The context for AHPEQS implementation
Organisations implementing AHPEQS may or may not have existing survey programs, and may or may not have control over whether AHPEQS is administered to their patients. This affects the type of rationale you develop for using AHPEQS in your organisation.
Three example scenarios, and how these might affect your business case for adopting AHPEQS, are considered below.
- If you have been told you must implement AHPEQS in your organisation, or that AHPEQS will be administered to your patients by another organisation or authority
- note the rationale given to you for choosing AHPEQS by your head office or regional authority and think about what else you can get out of the implementation for your own organisation’s benefit, so that the resulting data does not just disappear ‘up the line’ without you making meaningful use of it locally
- If you are already using a patient experience survey in your organisation and switching to AHPEQS or adding AHPEQS to your existing survey
- consider the implications of the change (cost, concepts measured, change in mode of administration, change in presentation of results)

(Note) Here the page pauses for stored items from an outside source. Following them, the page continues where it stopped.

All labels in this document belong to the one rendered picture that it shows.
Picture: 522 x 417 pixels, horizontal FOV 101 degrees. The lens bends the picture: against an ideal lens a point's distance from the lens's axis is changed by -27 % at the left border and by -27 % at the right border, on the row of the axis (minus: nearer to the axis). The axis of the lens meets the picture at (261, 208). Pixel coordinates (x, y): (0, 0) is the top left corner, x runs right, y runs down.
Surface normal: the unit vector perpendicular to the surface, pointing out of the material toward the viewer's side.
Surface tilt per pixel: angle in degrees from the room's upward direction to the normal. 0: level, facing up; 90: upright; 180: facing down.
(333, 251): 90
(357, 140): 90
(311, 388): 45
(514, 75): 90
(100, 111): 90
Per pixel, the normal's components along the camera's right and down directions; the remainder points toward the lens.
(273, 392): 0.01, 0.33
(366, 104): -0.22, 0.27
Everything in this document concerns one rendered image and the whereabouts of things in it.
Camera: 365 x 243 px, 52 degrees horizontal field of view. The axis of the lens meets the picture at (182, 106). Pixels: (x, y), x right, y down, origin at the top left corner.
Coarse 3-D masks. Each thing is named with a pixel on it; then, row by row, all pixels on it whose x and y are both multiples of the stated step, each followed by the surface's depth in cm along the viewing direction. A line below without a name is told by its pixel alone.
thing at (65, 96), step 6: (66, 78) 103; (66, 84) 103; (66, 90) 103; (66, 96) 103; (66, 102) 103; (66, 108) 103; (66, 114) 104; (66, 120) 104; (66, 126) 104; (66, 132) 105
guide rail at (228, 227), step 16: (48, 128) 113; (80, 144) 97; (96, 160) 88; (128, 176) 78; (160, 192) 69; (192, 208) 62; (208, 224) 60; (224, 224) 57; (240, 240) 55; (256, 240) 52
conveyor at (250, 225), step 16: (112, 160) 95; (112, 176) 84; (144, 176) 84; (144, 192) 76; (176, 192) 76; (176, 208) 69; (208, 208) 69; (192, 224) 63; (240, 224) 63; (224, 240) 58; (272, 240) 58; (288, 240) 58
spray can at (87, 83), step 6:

- consider how this will affect current reporting of patient experience and what changes will flow through from ‘board to ward’
- consider how you could use this opportunity to improve how your organisation engages with consumers and collects and uses patient experience information. What benefits or features does AHPEQS have compared to your old survey and how can you take advantage of these?
- If you do not have an existing patient survey
- consider how the results of AHPEQS could fill gaps in your organisation’s knowledge about the quality and person-centeredness of its care, and how AHPEQS might complement other types of information your organisation collects to monitor and improve quality and safety.